> **TASK PROMPT**
In the material below, find how many lines contain the string "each". Write only that number.

● ● ●

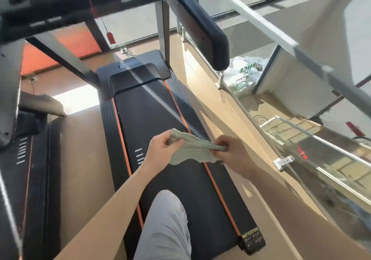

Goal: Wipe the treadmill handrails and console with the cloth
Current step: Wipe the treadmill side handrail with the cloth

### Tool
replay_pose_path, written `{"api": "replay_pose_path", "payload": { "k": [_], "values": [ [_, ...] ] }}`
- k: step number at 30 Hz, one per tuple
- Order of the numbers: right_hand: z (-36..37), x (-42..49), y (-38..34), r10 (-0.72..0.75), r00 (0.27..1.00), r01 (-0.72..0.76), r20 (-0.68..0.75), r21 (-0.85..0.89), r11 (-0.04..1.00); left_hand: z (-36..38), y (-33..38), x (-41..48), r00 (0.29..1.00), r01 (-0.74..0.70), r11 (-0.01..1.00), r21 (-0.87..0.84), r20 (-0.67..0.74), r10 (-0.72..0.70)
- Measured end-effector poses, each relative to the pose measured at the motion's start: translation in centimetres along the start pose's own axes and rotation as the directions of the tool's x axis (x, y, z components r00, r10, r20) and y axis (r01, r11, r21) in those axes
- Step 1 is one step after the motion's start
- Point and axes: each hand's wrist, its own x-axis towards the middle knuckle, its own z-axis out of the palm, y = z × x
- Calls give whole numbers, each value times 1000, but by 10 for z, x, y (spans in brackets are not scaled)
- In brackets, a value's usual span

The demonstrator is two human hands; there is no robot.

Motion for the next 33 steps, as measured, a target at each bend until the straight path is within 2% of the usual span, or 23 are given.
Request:
{"api": "replay_pose_path", "payload": {
  "k": [3, 7, 12, 16, 17, 18, 20, 22, 26, 29, 33],
  "values": [
    [-17, 39, -56, 71, 990, -53, -121, 142, 988, -33, 36, 57, 999, -30, 991, 129, -38, 36],
    [-42, 97, -108, 39, 910, -2, -412, 88, 996, -49, 99, 132, 987, -54, 969, 240, -135, 89],
    [-87, 163, -154, 102, 771, -25, -629, 130, 991, -22, 161, 217, 975, 66, 993, 98, -217, -44],
    [-114, 219, -158, 129, 659, 0, -741, 172, 985, 15, 175, 279, 947, 189, 978, -88, -248, -205],
    [-117, 234, -152, 124, 677, 15, -726, 181, 983, 24, 171, 294, 939, 209, 970, -124, -252, -235],
    [-116, 248, -141, 104, 725, 26, -680, 179, 984, 34, 164, 308, 934, 224, 961, -163, -244, -260],
    [-109, 268, -121, 57, 861, 30, -505, 163, 986, 53, 158, 320, 934, 258, 933, -250, -182, -308],
    [-101, 271, -105, 48, 931, 1, -363, 134, 991, 65, 156, 315, 932, 265, 915, -304, -161, -324],
    [-102, 267, -94, -68, 940, 91, -336, 53, 994, 74, 150, 309, 932, 284, 879, -383, -106, -347],
    [-100, 268, -95, -38, 921, 11, -387, -72, 997, 74, 153, 311, 919, 331, 856, -396, -73, -388],
    [-91, 262, -95, -42, 900, -41, -433, -180, 983, 70, 162, 310, 908, 398, 794, -459, 76, -412]
  ]
}}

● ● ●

> **PROBLEM SOLUTION**
4